L’émergence d’un leader-paysan au Cameroun

Brigitte REY

08 / 1995

1970-1980

Dans son village de Bouzar, en pays Toupouri, au nord du Cameroun, Matthieu NENDOBE est responsable JAC (Jeunesse Agricole Chrétienne). Sa formation acquise dans le cadre missionnaire, et le fait que lui-même ait opté pour un service en faveur du village, vont en faire un leader. Curieusement, Matthieu avance que ce sont ses frères du village qui l’ont nommé. Alors qu’il dit par ailleurs qu’il avait décidé de "rendre service au village". En fait, il semble qu’il y ait eu convergence d’intérêts : Matthieu offrait ses compétences au village et celui-ci optait pour ce fils qui revenait au pays. Il emporte d’ailleurs l’adhésion de tous les siens. Tous reconnaissent sa crédibilité et le qualifient de paysan-modèle. Sur le plan économique, il est qualifié de "riche toupouri" par les volontaires français qui animent la JAC. Sur le plan chrétien, il est crédible. Sur le plan social, ses positions nouvelles provoquent l’admiration : "Je pense que Matthieu était un des premiers paysans Toupouri à oser puiser l’eau au moment où sa femme accouchait. C’était spectaculaire de voir un homme chercher l’eau et le bois parce que sa femme attendait un bébé !", dit un voisin.
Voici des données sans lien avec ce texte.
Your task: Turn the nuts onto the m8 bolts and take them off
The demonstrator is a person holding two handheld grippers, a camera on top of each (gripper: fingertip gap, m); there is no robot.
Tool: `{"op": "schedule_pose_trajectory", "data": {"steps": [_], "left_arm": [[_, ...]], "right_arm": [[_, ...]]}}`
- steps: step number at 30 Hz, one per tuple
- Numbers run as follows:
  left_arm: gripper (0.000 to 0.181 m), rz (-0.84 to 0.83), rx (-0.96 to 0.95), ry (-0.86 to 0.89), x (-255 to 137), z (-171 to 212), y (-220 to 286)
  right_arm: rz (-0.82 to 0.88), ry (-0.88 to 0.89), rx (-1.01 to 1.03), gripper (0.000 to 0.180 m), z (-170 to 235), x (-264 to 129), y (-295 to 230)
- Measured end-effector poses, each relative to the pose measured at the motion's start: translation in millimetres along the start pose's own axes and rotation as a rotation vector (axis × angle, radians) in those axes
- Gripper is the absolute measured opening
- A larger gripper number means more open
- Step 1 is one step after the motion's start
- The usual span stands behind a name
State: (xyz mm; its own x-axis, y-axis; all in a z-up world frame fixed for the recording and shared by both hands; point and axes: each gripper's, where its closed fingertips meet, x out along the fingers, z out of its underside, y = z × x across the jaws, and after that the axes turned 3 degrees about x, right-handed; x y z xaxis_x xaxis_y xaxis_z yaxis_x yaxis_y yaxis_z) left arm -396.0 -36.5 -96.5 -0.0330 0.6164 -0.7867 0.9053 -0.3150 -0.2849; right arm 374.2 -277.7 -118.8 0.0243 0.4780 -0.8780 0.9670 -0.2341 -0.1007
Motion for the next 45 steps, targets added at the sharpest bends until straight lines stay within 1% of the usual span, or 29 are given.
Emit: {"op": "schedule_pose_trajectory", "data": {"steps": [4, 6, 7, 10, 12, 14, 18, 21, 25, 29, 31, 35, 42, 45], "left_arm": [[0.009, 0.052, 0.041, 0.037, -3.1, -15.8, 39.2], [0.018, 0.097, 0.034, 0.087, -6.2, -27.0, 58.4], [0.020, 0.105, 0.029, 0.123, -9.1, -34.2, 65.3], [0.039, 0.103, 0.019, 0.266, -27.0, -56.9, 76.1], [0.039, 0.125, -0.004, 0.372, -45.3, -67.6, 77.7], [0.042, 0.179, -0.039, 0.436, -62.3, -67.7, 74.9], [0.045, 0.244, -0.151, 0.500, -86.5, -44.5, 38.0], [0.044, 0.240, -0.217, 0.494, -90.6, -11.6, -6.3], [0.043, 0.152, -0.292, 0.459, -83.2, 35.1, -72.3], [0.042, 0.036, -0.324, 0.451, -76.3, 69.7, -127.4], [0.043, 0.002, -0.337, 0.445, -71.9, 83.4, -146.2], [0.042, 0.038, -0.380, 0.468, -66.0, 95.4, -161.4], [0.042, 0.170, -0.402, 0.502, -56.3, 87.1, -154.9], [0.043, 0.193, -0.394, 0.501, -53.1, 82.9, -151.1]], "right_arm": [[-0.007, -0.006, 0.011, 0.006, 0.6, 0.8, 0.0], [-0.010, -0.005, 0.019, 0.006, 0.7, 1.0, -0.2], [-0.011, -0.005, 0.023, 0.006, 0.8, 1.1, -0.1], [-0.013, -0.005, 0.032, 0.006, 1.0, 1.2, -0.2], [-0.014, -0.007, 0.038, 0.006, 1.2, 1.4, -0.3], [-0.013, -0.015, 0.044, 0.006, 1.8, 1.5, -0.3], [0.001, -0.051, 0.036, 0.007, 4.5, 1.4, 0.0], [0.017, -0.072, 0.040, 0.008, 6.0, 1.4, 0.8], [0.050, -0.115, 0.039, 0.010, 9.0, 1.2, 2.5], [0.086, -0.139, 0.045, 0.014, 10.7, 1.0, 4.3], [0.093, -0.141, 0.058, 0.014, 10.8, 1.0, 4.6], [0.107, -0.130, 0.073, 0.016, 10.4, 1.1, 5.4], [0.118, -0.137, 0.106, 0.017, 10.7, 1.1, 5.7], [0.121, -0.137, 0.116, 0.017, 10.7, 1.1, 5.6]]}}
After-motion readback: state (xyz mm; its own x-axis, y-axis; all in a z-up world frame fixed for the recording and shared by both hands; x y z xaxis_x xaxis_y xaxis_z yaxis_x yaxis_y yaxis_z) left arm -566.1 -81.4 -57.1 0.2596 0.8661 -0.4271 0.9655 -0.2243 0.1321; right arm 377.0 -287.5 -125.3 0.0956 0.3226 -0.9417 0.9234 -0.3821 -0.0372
Localement, Matthieu exerce une véritable influence sur son entourage. Dans l’imaginaire Toupouri, le leader traditionnel doit témoigner de sa capacité à entrer en relation avec les ancêtres. Matthieu a manifesté sa volonté de créer des liens avec ce que les ancêtres ont réalisé, en faisant comprendre aux villageois que "maintenant, on allait améliorer les conditions de vie que nos ancêtres avaient expérimentées". De plus, il est capable d’indiquer une direction qui entre en résonnance avec les aspirations implicites du groupe. Matthieu, plutôt que de chercher à transmettre, cherche avant tout à dialoguer. "Quand j’animais la JAC, si je ne passais pas beaucoup de temps à discuter avec les voisins, la vie pouvait être compliquée" dit-il. Il se définit lui-même comme modèle et sensibilise son quartier à partir de sa propre pratique, de ses essais réussis. Par exemple : "Avant de vacciner, je préviens le chef et je lui dis qu’autrefois les poules ne mourraient presque pas, alors qu’aujourd’hui, tous ces animaux crèvent ! Or il existe des produits européens qui empêchent les maladies". Il me répond d’aller chercher les remèdes. Je pars donc acheter les médicaments. Mais je vaccine seulement mon quartier. Les gens paient par tête, une fois la vaccination finie. Je reçois bientôt des demandes de tout le village.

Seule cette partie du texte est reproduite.